Home Office immigration tribunal advocacy

Two mundane, day to day things are getting my goat at the moment. The first is the mislabeled “cross examination” many Home Office Presenting Officers are trained into and allowed to get away with at court. The other is Presenting Officer failure to put points to witnesses that are then used in closing submissions. This is also tolerated by immigration judges and I for one have given up objecting.

Both of these are basic fair hearing issues.

scale_clip_art_17489This isn’t the first time I’ve gone on about this. See Cross Examination from 2010 and a more recent 2013 post on Role of the Advocate at Trial. I’ve just had to sit through another turgid example of it this week, though (how do judges manage?) and thus return to the point.

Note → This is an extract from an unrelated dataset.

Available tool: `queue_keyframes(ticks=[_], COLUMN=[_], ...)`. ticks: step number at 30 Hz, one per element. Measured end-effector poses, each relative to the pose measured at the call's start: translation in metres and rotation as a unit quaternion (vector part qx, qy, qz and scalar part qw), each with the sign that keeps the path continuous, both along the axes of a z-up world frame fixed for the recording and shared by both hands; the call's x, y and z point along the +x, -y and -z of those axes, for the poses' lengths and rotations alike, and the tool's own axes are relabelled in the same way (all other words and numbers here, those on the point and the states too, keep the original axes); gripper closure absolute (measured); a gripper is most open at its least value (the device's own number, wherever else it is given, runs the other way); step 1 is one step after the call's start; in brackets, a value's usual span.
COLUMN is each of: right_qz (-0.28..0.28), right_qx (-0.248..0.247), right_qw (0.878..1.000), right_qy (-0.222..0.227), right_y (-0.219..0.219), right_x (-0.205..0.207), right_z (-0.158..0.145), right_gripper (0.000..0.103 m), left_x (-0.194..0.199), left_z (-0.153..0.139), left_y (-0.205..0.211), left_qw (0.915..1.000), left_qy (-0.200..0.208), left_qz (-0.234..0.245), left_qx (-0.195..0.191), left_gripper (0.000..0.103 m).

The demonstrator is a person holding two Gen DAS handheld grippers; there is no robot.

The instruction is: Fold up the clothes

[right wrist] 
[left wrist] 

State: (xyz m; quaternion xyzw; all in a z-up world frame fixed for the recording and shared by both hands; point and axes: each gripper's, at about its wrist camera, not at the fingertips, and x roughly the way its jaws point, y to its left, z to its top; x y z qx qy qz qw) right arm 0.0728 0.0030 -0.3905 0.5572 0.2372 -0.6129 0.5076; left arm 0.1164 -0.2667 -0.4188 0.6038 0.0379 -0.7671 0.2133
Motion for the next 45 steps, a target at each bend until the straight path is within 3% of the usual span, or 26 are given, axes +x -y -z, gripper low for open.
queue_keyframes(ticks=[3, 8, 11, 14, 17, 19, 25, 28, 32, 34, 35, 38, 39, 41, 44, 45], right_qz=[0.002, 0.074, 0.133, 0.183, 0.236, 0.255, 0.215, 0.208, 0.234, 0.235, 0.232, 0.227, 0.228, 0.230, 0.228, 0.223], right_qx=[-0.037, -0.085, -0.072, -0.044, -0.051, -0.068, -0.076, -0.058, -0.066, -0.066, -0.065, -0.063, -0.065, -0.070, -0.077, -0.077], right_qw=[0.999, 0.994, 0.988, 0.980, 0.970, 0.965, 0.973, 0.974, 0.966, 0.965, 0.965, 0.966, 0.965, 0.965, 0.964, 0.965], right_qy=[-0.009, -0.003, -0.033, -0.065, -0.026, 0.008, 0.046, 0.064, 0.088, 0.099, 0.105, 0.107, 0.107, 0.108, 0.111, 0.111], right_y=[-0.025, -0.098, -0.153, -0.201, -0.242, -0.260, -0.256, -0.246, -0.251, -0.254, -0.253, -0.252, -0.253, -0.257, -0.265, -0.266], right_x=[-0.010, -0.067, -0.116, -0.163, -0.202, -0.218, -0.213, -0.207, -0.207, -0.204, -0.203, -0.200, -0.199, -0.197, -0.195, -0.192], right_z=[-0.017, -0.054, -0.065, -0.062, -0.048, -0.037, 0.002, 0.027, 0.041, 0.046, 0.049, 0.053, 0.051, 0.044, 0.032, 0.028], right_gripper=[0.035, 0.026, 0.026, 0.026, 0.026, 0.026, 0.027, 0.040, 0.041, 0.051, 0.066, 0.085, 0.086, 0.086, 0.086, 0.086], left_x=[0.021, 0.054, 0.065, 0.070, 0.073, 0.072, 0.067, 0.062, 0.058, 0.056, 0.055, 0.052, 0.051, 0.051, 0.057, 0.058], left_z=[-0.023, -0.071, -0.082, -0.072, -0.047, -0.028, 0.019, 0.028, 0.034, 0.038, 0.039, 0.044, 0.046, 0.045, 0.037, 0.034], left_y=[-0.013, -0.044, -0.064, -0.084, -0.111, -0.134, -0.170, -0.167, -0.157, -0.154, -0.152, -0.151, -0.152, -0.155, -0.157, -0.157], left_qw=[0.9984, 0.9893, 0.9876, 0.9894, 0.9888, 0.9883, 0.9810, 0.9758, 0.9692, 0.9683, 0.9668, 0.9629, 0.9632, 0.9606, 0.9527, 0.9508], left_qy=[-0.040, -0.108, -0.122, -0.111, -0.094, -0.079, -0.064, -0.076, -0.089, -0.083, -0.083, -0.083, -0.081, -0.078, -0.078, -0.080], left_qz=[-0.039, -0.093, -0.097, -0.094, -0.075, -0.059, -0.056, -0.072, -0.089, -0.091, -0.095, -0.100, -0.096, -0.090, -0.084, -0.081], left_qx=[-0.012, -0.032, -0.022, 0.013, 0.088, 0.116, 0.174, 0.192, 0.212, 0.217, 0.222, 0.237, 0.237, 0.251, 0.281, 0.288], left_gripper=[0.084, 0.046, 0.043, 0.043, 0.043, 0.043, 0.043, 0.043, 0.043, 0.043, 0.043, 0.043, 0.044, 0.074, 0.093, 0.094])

The experienced HOPO simply asked my client a series of memory test questions. When did x occur? How many times did y happen? When did z occur? My client had been diagnosed with Post Traumatic Stress Disorder and was visibly distressed. She was crumpled up and kneading her forehead, mumbling until eventually unable to answer even basic questions or, towards the end, speak. A break was permitted but didn’t much help.

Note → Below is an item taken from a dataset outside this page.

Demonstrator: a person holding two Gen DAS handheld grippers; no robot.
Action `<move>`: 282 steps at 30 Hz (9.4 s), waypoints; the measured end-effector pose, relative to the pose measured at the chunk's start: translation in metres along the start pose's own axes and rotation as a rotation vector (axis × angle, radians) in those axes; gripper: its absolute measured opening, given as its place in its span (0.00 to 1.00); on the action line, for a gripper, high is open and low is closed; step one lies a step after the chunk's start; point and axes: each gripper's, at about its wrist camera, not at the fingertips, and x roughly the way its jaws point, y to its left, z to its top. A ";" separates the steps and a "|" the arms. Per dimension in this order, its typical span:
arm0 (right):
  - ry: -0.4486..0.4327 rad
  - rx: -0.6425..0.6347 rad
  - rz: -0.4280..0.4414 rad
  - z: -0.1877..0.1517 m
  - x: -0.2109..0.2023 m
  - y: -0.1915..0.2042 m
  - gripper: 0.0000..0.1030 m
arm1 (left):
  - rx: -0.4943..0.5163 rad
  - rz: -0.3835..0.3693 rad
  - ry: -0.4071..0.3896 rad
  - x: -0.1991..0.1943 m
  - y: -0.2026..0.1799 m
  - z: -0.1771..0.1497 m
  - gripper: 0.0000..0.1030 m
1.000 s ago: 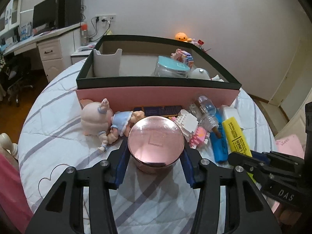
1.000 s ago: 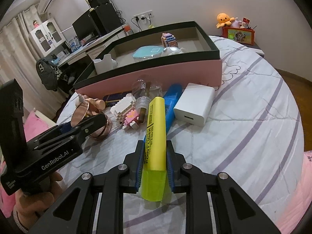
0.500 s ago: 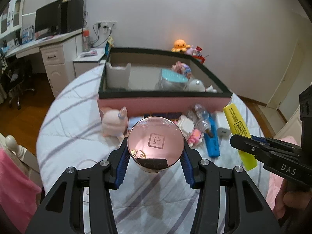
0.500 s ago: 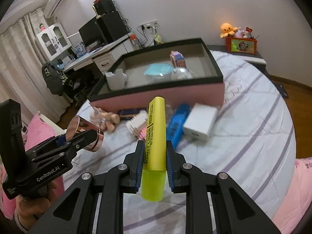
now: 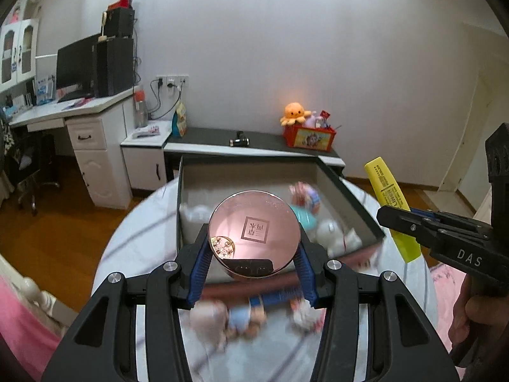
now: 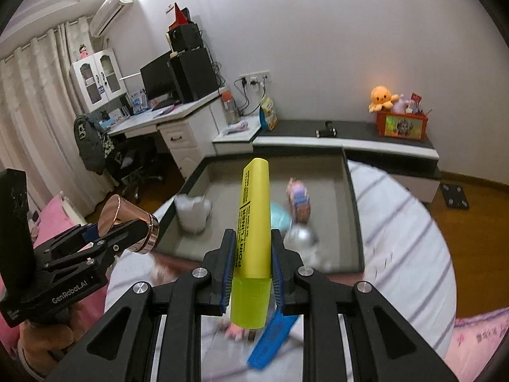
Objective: Organize rigid objects
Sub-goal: 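Carry the highlighter and canister into the pink box and open both tools, then withdraw both tools from the box back toward the remaining items, then grasp the blue marker with the right tool while the left tool approaches the pig doll, then grasp the pig doll figurine with the left tool while the right tool lifts the blue marker, then carry the doll and marker into the pink box and open both tools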
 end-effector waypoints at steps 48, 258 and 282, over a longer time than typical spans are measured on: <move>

It was never put to my client that she was lying or making it up. No question along the lines of “You can’t tell us now because it never happened, did it?” was ever put. Perhaps, ironically, the Presenting Officer thought that would be cruel. Nevertheless, in closing submissions it was argued that my client’s ‘credibility’ (a spade is never a spade and this euphemism is used to insinuate rather than confront) was damaged on the basis of a minor inconsistency between her ability to answer questions in court now and during the six hour full asylum interview that had already taken place. Of course, this was never put to my client, who had no opportunity to react to this suggestion while giving evidence.

It is however equally unfair to an individual witness to postpone criticism of his conduct until closing submissions are made to the jury, not least because if given the opportunity, the witness whose behaviour is impugned may have a complete or partial answer to the criticism. All this is elementary. (R v Farooqi & Ors [2013] EWCA Crim 1649)

Appeal allowed there and then, happily. But justice and the tribunal are not well served when witnesses are not properly tested in cross examination and have no opportunity to react to the case against them. I don’t think appellants are well served either – many would welcome the opportunity to respond to the Home Office case and it would be instructive for judges to be able to see and hear their reactions.